Lots of good, challenging Bible verses there. It shows that telling people “watch out” is a real thing.  First point I want to make is that you should use data when you warn people, if you can. Notice that in Dr. Brown’s list, he talked about smoking and obesity, which doctors universally frown on. He wants to tell people the consequences for their health if they choose to smoke or be obese. A lot of moral issues are like that, where you want to tell someone the consequences, which they are often ignorant of – especially when they are young and foolish. So do use studies and papers to show the consequences.

I don’t think it’s something you can do flippantly. But if you have life experience in the area that you are warning about, then it is a good idea to tell what you learned to someone who is about to make a mistake. For example, suppose you see someone about to move in with their boyfriend, and their boyfriend has no degree, delivers pizzas, has gaps in his resume, and has no savings. And he’s 30. If you moved in with a deadbeat guy and it went nowhere, then you should tell this other person what happened to you, and what you learned from it. Don’t be afraid to pull out studies about cohabitation to turn your personal experience into something more persuasive.

Even better than a bad experience is how-to knowledge. If you have tried to do something and been successful at it, then you are in a position to say what worked. Suppose you have good STEM degrees, a good long work history and lots of earned income that you’ve saved and invested. You see a guy who is about to do a degree in art history, then he wants to go on vacation for two years in Europe, before finally trying to find a full-time job. You know – based on your own success – that this is bad for his resume, bad for his career, bad for his future marriage (a lot of divorces happen because of money). Well, then say something to him. It’s better to say something and risk losing him as a friend than for him to proceed in ignorance and make a mistake. It’s better to tell the truth than to be liked for lying. That is the loving thing to do.

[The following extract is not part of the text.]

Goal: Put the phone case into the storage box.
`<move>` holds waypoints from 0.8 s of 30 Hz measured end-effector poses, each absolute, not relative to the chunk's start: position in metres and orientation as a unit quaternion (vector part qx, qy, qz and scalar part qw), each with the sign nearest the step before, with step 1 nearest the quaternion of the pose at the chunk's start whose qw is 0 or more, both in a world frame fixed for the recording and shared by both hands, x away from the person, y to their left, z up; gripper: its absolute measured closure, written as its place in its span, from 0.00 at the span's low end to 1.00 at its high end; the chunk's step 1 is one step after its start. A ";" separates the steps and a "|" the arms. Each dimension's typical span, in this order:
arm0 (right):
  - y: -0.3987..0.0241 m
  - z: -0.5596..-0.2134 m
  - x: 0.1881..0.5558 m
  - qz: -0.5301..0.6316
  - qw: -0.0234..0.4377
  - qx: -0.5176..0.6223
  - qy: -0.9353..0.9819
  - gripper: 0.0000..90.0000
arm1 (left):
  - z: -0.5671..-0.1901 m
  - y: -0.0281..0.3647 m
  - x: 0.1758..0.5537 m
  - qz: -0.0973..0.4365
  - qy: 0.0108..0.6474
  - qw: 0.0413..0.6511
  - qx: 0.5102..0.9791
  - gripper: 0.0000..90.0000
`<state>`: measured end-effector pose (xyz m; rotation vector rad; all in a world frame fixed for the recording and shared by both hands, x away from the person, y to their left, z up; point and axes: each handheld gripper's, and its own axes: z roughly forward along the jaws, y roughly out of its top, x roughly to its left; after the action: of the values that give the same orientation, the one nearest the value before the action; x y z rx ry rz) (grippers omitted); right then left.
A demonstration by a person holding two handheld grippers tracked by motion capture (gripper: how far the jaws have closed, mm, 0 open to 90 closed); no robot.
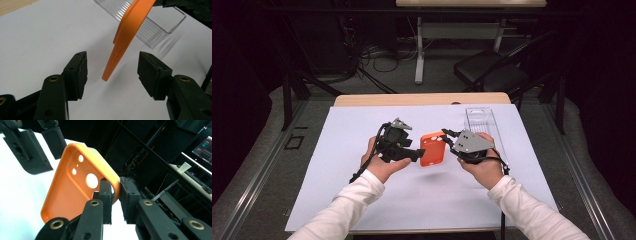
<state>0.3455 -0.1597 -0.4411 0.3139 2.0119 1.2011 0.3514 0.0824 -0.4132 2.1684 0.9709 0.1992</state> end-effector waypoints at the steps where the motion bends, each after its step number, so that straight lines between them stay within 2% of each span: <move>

Finally, if you are the person who is being warned, then respect the people who try to tell you the truth. God knows, it is hard to be the person who speaks the truth in a day and age when people just want to be happy, and be surrounded with positive affirmation. What happens when you chase away the people who have the courage to tell you the truth is that you find yourself surrounded by liars. It’s never going to be the case that you know everything about everything. There will always be people who know more than you. If you keep chasing them all away for disagreeing with you, you’ll only be left with your own judgment and a crowd of people who either don’t know the truth, or won’t tell you it. Be careful how you treat the truth-tellers in your life.